On-line version ISSN 2007-9737Print version ISSN 1405-5546

Comp. y Sist. vol.7 n.4 Ciudad de México Apr./Jun. 2004




On Modelling an Immune System


Sobre un Modelo Computacional del Sistema Inmune


Raúl Monroy1, Rosa Saab2 and Fernando Godínez3


1 Departamento de Ciencias Computacionales, Campus Estado de México del Tecnológico de Monterrey Carretera al lago de Guadalupe Km 3.5, Col. Margarita Maza de Juárez, Atizapán de Zaragoza, 52926, México, México. E–mail:

2 Instituto Tecnológico y de Estudios Superiores de Coacalco, 16 de Septiembre 54, Col. Cabecera Municipal, Coacalco de Berriozábal, Estado de México, 55717, México. E–mail:

3 Centro de Sistemas Inteligentes, Campus Monterrey del Tecnológico de Monterrey, CETEC Torre Sur 5o Piso, Eugenio Garza Sada 2501, Monterrey, Nuevo León, 64849, México. E–mail:


Article received on March 27, 2003
Accepted on June 08, 2004



Immune systems of live forms have been an abundant source of inspiration to contemporary computer scientists. Problem solving strategies, stemming from known immune system phenomena, have been successfully applied to challenging problems of modern computing. However, research in artificial immune systems has overlooked establishing a coherent model of known immune system behaviour. This paper aims reports on an preliminary computer model of an immune system, where each immune system component is specified in terms of its observable behaviour using a suitable process algebra. Our model is not only suitable to simulation but also and more importantly to formal analyzes of immune system behaviour.

Keywords: Multiagent systems and Distributed AI, Immunology, Immune Based Computer Systems.

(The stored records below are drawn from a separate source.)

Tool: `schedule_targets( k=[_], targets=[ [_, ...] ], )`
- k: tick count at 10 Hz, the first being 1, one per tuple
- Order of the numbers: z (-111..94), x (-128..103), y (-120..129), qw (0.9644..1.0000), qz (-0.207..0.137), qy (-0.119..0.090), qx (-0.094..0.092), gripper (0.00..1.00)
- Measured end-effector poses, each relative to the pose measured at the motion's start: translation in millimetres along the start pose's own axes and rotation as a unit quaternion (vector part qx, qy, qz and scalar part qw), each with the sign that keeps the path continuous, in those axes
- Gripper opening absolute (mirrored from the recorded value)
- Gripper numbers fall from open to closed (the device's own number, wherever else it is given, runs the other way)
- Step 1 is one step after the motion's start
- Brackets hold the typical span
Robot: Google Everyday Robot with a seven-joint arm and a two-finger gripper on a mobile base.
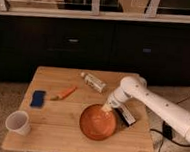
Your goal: Drag the ceramic bowl in a circle
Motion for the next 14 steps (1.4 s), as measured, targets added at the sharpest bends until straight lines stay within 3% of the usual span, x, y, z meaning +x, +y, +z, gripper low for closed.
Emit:
schedule_targets(
  k=[3, 6, 8, 11, 14],
  targets=[
    [6.8, -41.3, -0.6, 0.9998, -0.016, -0.01, -0.001, 0.02],
    [34.5, -93.7, 30.4, 0.9987, -0.047, -0.013, -0.015, 0.02],
    [59.0, -126.4, 69.5, 0.9954, -0.089, -0.01, -0.033, 0.02],
    [77.9, -134.3, 116.1, 0.991, -0.122, -0.005, -0.054, 0.02],
    [78.9, -111.0, 134.8, 0.991, -0.12, -0.001, -0.058, 0.02]
  ],
)
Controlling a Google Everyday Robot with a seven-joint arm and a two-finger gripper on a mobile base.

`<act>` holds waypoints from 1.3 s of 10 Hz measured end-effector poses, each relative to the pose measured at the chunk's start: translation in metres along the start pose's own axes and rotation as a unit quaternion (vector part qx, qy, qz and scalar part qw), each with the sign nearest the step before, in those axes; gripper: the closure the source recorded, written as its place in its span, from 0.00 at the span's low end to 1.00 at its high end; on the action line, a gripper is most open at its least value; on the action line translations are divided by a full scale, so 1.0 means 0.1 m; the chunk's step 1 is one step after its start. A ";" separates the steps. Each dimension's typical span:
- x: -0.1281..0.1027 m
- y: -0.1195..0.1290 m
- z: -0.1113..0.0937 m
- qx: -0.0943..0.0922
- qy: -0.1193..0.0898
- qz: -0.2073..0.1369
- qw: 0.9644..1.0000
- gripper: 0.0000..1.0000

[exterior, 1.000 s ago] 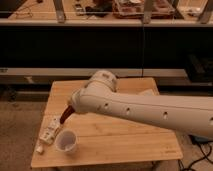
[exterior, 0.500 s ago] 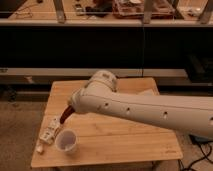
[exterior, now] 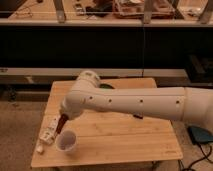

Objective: Place the pepper in the ceramic cup

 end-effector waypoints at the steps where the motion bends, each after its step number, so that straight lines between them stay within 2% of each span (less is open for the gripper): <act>1: -0.03 0.03 0.11 -0.019 -0.015 -0.019 1.000 1.00; 3: 0.00 0.05 0.19 -0.035 -0.023 -0.033 0.999 1.00; 6: 0.11 0.05 0.23 -0.046 0.000 -0.056 0.997 1.00; 8: 0.14 0.01 0.26 -0.045 0.021 -0.077 0.996 1.00; 10: 0.06 -0.03 0.28 -0.039 0.030 -0.097 0.994 1.00; 11: 0.01 -0.04 0.29 -0.035 0.028 -0.102 0.994 1.00; 13: -0.15 -0.04 0.31 -0.023 0.007 -0.107 0.994 1.00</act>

El sistema inmune de los seres vivientes ha sido una fuente rica de inspiración para científicos en computación contemporáneos. Estrategias de solución de problemas, cuyos orígenes se encuentran en fenómenos inmunológicos, han sido exitosamente aplicadas en problemas desafiantes de la computación moderna. Sin embargo, el trabajo de investigación en sistemas inmunológicos artificiales ha ignorado el establecer un modelo coherente que incorpore comportamientos conocidos y aceptados del sistema inmune. Este artículo reporta un modelo computacional preliminar del sistema inmune, en el cual cada componente del mismo es especificado en términos de su comportamiento observable, usando una álgebra de procesos adecuada. Nuestro modelo no sólo es adecuado para la simulación sino también y aún más importante para el análisis formal del comportamiento de un sistema inmune.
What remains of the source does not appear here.